Look through the data for the string "commands". Copy every line where it is found.

Top of Records supplied

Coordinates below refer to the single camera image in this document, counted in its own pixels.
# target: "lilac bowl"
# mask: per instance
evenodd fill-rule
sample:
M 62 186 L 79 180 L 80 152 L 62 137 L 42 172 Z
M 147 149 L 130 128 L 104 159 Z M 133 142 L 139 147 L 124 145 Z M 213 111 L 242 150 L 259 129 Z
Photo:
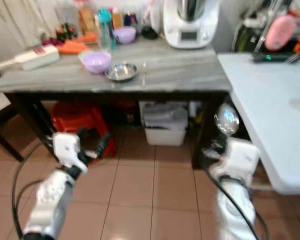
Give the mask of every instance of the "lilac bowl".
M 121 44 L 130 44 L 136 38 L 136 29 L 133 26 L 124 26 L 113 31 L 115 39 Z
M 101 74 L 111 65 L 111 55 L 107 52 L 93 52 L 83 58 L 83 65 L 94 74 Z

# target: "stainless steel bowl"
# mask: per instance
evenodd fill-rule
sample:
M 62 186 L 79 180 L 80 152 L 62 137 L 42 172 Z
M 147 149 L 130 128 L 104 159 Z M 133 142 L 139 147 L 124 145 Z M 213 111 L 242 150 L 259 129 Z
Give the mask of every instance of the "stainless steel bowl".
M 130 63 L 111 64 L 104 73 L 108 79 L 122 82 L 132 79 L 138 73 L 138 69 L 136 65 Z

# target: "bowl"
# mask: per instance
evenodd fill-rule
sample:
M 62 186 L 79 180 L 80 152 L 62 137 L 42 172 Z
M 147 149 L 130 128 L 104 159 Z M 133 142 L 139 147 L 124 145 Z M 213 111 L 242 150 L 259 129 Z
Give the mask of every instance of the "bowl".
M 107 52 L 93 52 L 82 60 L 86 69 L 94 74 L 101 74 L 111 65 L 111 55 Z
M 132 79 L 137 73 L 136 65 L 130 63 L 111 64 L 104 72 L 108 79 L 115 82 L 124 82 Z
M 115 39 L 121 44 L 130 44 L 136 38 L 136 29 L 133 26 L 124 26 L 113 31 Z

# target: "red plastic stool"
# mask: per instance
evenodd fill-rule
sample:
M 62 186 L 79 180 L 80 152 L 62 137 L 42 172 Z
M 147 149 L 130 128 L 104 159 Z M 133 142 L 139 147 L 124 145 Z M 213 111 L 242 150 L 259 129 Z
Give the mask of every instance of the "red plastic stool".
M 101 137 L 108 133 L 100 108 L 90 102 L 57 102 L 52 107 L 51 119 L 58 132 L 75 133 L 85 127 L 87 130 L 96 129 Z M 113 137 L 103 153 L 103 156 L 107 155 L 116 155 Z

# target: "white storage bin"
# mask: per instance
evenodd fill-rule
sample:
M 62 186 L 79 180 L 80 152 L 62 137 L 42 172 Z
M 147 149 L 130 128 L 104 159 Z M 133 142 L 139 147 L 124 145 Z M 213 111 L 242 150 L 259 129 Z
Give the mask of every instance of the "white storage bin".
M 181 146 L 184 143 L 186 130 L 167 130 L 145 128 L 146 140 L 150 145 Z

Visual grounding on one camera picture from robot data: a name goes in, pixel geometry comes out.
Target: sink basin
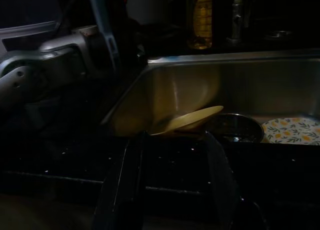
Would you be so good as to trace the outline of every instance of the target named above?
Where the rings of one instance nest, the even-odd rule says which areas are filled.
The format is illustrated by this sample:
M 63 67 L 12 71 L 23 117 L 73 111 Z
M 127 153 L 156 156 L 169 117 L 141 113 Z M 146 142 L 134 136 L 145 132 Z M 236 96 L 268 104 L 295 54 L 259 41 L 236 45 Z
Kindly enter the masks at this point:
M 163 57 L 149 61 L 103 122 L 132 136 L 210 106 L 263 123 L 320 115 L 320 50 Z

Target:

Bottom of Records supplied
Top of Records supplied

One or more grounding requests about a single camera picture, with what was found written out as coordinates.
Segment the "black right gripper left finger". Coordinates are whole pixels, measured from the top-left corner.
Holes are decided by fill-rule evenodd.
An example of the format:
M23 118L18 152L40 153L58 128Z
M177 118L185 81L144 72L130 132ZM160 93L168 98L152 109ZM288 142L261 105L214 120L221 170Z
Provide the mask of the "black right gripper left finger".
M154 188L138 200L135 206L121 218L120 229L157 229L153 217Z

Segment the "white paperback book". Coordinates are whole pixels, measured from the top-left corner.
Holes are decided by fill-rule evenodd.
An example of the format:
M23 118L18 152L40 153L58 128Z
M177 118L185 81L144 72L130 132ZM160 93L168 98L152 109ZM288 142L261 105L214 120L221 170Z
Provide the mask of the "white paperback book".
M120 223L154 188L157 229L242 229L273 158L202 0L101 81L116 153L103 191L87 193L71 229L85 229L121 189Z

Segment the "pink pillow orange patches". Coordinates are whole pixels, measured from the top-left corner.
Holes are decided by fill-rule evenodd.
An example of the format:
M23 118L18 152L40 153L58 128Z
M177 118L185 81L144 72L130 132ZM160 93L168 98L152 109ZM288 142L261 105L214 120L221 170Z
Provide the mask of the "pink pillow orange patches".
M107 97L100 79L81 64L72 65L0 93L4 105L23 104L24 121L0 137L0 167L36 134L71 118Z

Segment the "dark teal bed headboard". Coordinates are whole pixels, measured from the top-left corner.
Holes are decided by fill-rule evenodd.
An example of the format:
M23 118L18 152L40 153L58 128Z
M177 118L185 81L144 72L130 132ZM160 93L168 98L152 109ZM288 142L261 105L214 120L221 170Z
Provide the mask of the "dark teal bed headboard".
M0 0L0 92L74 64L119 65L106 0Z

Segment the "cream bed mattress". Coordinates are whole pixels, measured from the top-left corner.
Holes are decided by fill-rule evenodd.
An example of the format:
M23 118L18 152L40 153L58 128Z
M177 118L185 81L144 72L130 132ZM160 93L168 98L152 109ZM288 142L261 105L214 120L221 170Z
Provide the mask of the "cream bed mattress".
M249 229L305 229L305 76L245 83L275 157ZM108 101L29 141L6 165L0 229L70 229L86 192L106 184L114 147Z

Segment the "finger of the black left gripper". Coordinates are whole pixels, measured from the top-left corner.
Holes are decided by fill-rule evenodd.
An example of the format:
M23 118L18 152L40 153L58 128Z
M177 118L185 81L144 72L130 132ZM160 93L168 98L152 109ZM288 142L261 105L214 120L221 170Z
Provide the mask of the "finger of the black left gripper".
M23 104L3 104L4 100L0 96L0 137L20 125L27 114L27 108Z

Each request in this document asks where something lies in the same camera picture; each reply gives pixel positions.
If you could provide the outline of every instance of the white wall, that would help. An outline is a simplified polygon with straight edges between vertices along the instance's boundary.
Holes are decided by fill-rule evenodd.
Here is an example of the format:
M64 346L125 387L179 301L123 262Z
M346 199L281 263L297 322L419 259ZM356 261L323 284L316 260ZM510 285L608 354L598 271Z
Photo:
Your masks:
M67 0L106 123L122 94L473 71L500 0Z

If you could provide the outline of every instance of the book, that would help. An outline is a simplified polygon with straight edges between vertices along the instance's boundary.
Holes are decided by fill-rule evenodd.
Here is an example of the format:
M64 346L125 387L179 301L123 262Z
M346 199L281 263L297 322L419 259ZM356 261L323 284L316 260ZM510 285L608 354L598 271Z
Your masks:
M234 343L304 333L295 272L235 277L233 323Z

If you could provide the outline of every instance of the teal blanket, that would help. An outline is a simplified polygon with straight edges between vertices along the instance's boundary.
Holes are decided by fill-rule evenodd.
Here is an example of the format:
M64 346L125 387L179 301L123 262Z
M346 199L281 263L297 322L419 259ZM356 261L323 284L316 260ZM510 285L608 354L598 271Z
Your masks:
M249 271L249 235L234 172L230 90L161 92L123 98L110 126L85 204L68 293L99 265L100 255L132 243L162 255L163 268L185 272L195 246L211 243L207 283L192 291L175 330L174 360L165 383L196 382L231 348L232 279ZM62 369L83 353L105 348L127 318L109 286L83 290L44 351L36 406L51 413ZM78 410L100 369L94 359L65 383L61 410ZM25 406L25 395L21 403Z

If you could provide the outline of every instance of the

Bottom of Records supplied
Top of Records supplied

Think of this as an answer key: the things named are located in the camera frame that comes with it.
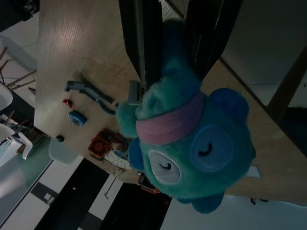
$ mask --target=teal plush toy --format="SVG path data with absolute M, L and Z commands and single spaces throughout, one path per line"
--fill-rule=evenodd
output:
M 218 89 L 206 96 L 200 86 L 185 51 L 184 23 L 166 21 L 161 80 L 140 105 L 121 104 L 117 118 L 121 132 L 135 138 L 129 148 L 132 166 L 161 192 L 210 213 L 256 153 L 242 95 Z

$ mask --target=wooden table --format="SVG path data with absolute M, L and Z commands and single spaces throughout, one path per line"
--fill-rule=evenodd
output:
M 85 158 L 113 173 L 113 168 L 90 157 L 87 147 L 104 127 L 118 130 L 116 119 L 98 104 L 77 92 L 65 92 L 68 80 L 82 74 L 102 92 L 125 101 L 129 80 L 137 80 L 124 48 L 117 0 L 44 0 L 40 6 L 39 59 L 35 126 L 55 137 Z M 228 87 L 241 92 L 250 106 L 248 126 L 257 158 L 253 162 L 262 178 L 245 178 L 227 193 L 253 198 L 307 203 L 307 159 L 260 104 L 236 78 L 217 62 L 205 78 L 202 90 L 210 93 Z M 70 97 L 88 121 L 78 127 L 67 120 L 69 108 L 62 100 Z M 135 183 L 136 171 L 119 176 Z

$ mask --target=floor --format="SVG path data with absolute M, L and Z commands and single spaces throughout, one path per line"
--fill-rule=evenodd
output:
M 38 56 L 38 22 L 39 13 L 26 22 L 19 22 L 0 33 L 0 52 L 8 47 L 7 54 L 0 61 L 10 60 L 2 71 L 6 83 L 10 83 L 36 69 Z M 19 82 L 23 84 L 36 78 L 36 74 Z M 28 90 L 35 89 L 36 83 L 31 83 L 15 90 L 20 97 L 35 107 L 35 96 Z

Bottom of Records supplied

--- Solution ---
$ mask --target=teal plush toy --format="SVG path data with absolute M, L and Z commands and single spaces throughout, one path per line"
$ mask --target=wooden table --format="SVG path data with absolute M, L and Z commands and single spaces throughout, one path per line"
$ mask --target=floor --format="SVG path data with absolute M, L and Z commands and single spaces throughout, one path per line"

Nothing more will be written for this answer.